### To do
A faithful transcript of every entry is required; pictures do not belong in it.

----- Information provided -----

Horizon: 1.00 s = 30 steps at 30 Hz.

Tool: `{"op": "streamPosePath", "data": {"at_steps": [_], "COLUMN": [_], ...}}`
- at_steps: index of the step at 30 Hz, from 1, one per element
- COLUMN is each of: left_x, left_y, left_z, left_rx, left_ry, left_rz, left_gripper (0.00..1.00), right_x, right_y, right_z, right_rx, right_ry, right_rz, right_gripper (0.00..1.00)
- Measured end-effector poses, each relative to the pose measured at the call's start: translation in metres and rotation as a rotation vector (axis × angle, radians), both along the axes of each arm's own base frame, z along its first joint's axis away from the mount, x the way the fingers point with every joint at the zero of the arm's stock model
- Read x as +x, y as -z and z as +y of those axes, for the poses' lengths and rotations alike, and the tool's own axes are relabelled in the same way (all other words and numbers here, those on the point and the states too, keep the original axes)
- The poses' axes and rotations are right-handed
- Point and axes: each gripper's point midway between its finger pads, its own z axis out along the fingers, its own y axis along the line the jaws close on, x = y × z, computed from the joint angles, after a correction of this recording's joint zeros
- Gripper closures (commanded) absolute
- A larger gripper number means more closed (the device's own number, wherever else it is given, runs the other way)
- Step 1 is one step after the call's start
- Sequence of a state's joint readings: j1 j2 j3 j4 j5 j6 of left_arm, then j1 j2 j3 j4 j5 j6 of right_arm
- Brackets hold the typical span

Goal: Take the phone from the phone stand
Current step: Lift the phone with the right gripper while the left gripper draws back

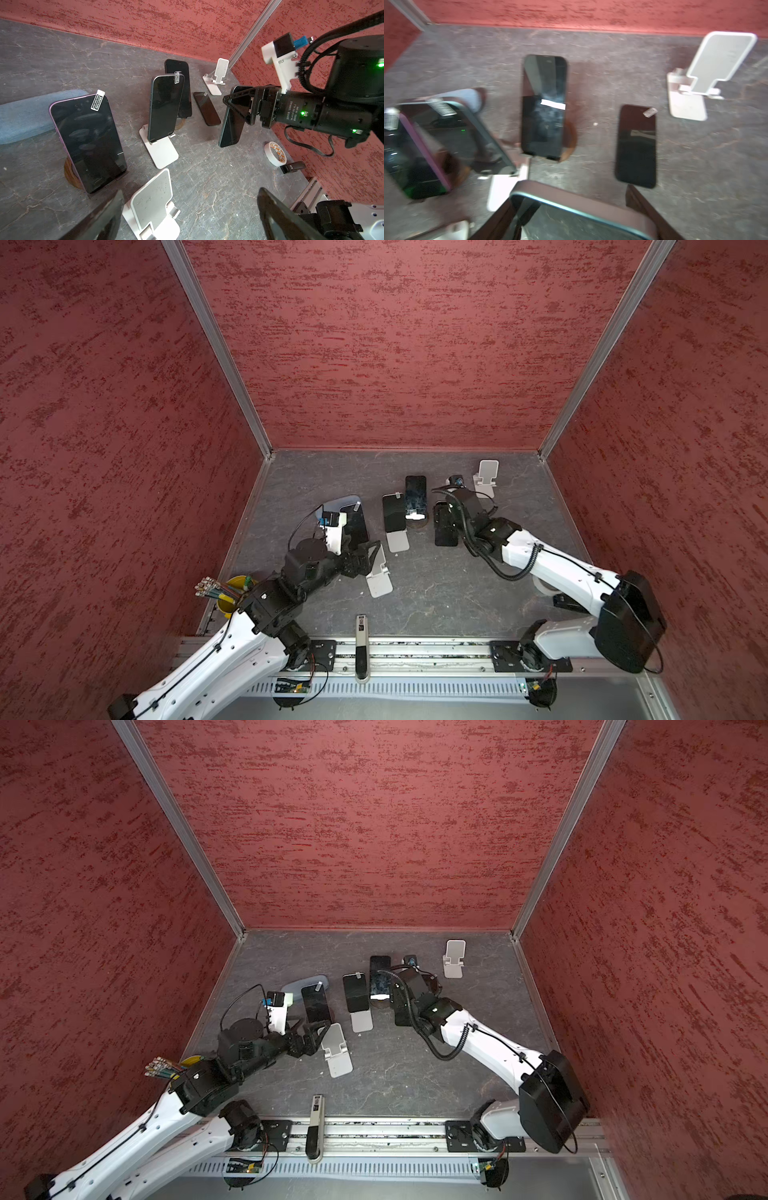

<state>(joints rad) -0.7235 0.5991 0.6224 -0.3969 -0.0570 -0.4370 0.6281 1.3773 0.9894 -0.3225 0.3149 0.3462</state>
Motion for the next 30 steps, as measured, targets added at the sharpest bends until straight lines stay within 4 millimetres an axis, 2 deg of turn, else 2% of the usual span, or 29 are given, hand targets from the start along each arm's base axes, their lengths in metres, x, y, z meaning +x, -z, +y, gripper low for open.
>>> {"op": "streamPosePath", "data": {"at_steps": [5,9,13,21,26,30], "left_x": [0.002,0.004,0.004,0.008,0.01,0.011], "left_y": [0.003,0.006,0.005,0.008,0.014,0.014], "left_z": [-0.002,-0.003,-0.003,-0.004,-0.005,-0.005], "left_rx": [0.006,0.013,0.01,0.019,0.035,0.036], "left_ry": [0.0,-0.002,-0.006,-0.013,-0.015,-0.019], "left_rz": [0.008,0.018,0.014,0.02,0.036,0.034], "left_gripper": [0.01,0.01,0.01,0.01,0.01,0.01], "right_x": [0.011,0.019,0.019,0.012,0.0,-0.006], "right_y": [0.01,0.022,0.043,0.076,0.096,0.105], "right_z": [-0.032,-0.047,-0.059,-0.072,-0.076,-0.078], "right_rx": [-0.02,-0.029,-0.044,-0.063,-0.062,-0.05], "right_ry": [0.054,0.079,0.096,0.11,0.104,0.103], "right_rz": [0.039,0.072,0.122,0.208,0.266,0.296], "right_gripper": [0.4,0.4,0.4,0.4,0.4,0.4]}}
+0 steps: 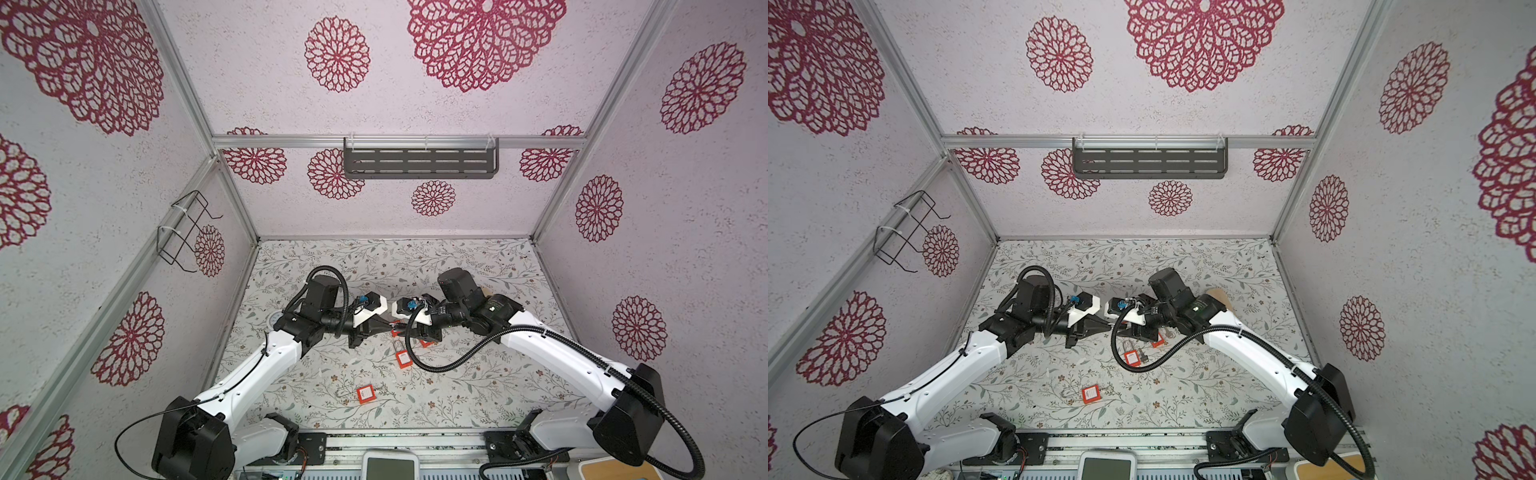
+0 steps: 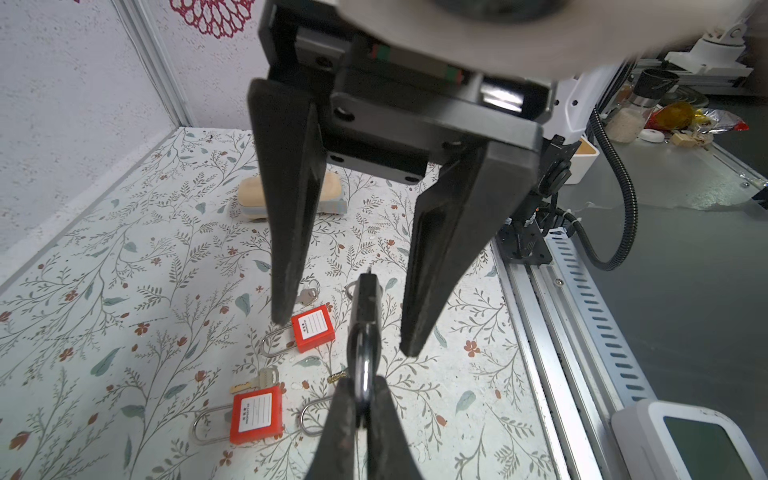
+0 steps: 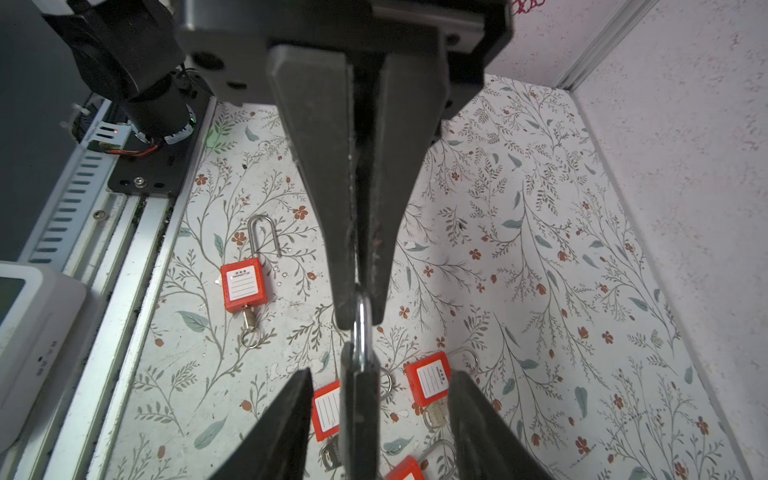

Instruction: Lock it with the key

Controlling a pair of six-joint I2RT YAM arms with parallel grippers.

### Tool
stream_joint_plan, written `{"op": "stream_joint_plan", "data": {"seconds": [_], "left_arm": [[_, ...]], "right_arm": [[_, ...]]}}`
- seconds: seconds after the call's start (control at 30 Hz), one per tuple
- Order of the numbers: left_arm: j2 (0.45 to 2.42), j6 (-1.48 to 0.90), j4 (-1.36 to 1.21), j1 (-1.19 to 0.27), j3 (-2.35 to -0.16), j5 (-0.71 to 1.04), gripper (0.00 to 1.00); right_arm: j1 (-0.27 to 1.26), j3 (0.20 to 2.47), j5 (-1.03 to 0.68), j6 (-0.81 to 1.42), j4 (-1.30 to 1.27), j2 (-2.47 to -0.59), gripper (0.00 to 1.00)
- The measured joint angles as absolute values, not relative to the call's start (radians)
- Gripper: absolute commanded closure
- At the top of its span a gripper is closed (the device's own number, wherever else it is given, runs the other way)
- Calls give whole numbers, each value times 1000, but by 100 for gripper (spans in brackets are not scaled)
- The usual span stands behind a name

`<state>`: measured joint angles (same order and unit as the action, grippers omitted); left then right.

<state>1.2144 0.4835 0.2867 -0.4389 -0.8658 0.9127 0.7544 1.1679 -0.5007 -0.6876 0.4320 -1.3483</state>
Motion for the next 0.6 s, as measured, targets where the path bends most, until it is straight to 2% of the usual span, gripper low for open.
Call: {"op": "stream_joint_plan", "data": {"seconds": [0.13, 0.37, 0.6], "left_arm": [[1208, 484, 292, -434, -873, 916, 100], [1208, 495, 311, -432, -886, 934, 100], [1208, 512, 327, -432, -886, 945, 100]], "right_arm": [[754, 1134, -474, -679, 448, -1306, 44], [753, 1074, -422, -670, 481, -1190, 55], [748, 1079, -401, -670, 494, -1189, 70]]}}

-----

### Reply
Horizon: 1.00 s = 30 steps at 30 Hz.

Tool: `{"op": "streamPosePath", "data": {"at_steps": [_], "COLUMN": [_], ...}}`
- at_steps: index of the step at 30 Hz, from 1, one per element
- COLUMN is each of: left_x, left_y, left_z, left_rx, left_ry, left_rz, left_gripper (0.00..1.00), right_x, right_y, right_z, right_rx, right_ry, right_rz, right_gripper (0.00..1.00)
- Measured end-effector poses, each relative to the pose measured at the call's start: translation in metres and rotation as a rotation vector (axis × angle, radians), both along the axes of each arm's own base frame, z along its first joint's axis away from the mount, x the way the fingers point with every joint at the zero of the arm's stock model
- Read x as +x, y as -z and z as +y of those axes, for the poses' lengths and rotations alike, and the tool's own axes are relabelled in the same way (all other words and numbers here, those on the point and the states too, keep the original axes)
- The poses' axes and rotations are right-handed
- Point and axes: each gripper's point midway between its finger pads, its own z axis out along the fingers, its own y axis along the line the jaws close on, x = y × z, computed from the joint angles, after a correction of this recording's joint zeros
- Gripper closures (commanded) absolute
- A larger gripper number means more closed (the device's own number, wherever else it is given, runs the other way)
- Step 1 is one step after the call's start
- Sequence of a state's joint readings: j1 j2 j3 j4 j5 j6 of left_arm, then j1 j2 j3 j4 j5 j6 of right_arm
- Brackets hold the typical span

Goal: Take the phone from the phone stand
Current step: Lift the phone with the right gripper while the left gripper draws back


<state>(joints rad) -0.7235 0.5991 0.6224 -0.3969 -0.0570 -0.4370 0.6281 1.3773 0.9894 -0.3225 0.3149 0.3462</state>
Motion for the next 30 steps, as measured, targets added at the sharpest bends until straight lines stay within 4 millimetres an axis, 2 deg of turn, else 2% of the usual span, or 29 are given, hand targets from the start along each arm's base axes, their lengths in metres, x, y, z meaning +x, -z, +y, gripper low for open.
>>> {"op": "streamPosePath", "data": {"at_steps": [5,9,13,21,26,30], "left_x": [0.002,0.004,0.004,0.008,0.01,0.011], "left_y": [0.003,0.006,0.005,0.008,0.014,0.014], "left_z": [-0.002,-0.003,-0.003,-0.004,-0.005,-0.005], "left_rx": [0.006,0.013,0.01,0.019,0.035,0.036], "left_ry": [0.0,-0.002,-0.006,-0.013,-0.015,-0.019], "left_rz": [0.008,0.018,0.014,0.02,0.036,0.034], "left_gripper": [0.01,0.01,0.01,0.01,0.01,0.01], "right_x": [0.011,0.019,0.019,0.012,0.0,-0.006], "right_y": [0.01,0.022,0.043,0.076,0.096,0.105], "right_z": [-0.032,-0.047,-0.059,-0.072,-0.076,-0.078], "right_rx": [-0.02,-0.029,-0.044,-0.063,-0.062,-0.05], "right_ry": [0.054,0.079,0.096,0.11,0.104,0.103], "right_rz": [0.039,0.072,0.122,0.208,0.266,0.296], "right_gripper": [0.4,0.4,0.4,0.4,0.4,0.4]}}
+0 steps: 
+0 steps: 
+0 steps: 

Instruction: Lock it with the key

Controlling a pair of six-joint I2RT YAM arms with parallel grippers.

### Tool
stream_joint_plan, written `{"op": "stream_joint_plan", "data": {"seconds": [_], "left_arm": [[_, ...]], "right_arm": [[_, ...]]}}`
- seconds: seconds after the call's start (control at 30 Hz), one per tuple
- Order of the numbers: left_arm: j2 (0.45 to 2.42), j6 (-1.48 to 0.90), j4 (-1.36 to 1.21), j1 (-1.19 to 0.27), j3 (-2.35 to -0.16), j5 (-0.71 to 1.04), gripper (0.00 to 1.00); right_arm: j1 (-0.27 to 1.26), j3 (0.20 to 2.47), j5 (-1.03 to 0.68), j6 (-0.81 to 1.42), j4 (-1.30 to 1.27), j2 (-2.47 to -0.59), gripper (0.00 to 1.00)
- The measured joint angles as absolute values, not relative to the call's start (radians)
- Gripper: absolute commanded closure
- At the top of its span a gripper is closed (the device's own number, wherever else it is given, runs the other way)
- Calls give whole numbers, each value times 1000, but by 100 for gripper (spans in brackets are not scaled)
- The usual span stands behind a name

`<state>`: measured joint angles (same order and unit as the action, grippers omitted); left then right.

<state>1.2144 0.4835 0.2867 -0.4389 -0.8658 0.9127 0.7544 1.1679 -0.5007 -0.6876 0.4320 -1.3483</state>
Motion for the next 0.6 s, as measured, targets where the path bends most, until it is straight to 2% of the usual span, gripper low for open.
Call: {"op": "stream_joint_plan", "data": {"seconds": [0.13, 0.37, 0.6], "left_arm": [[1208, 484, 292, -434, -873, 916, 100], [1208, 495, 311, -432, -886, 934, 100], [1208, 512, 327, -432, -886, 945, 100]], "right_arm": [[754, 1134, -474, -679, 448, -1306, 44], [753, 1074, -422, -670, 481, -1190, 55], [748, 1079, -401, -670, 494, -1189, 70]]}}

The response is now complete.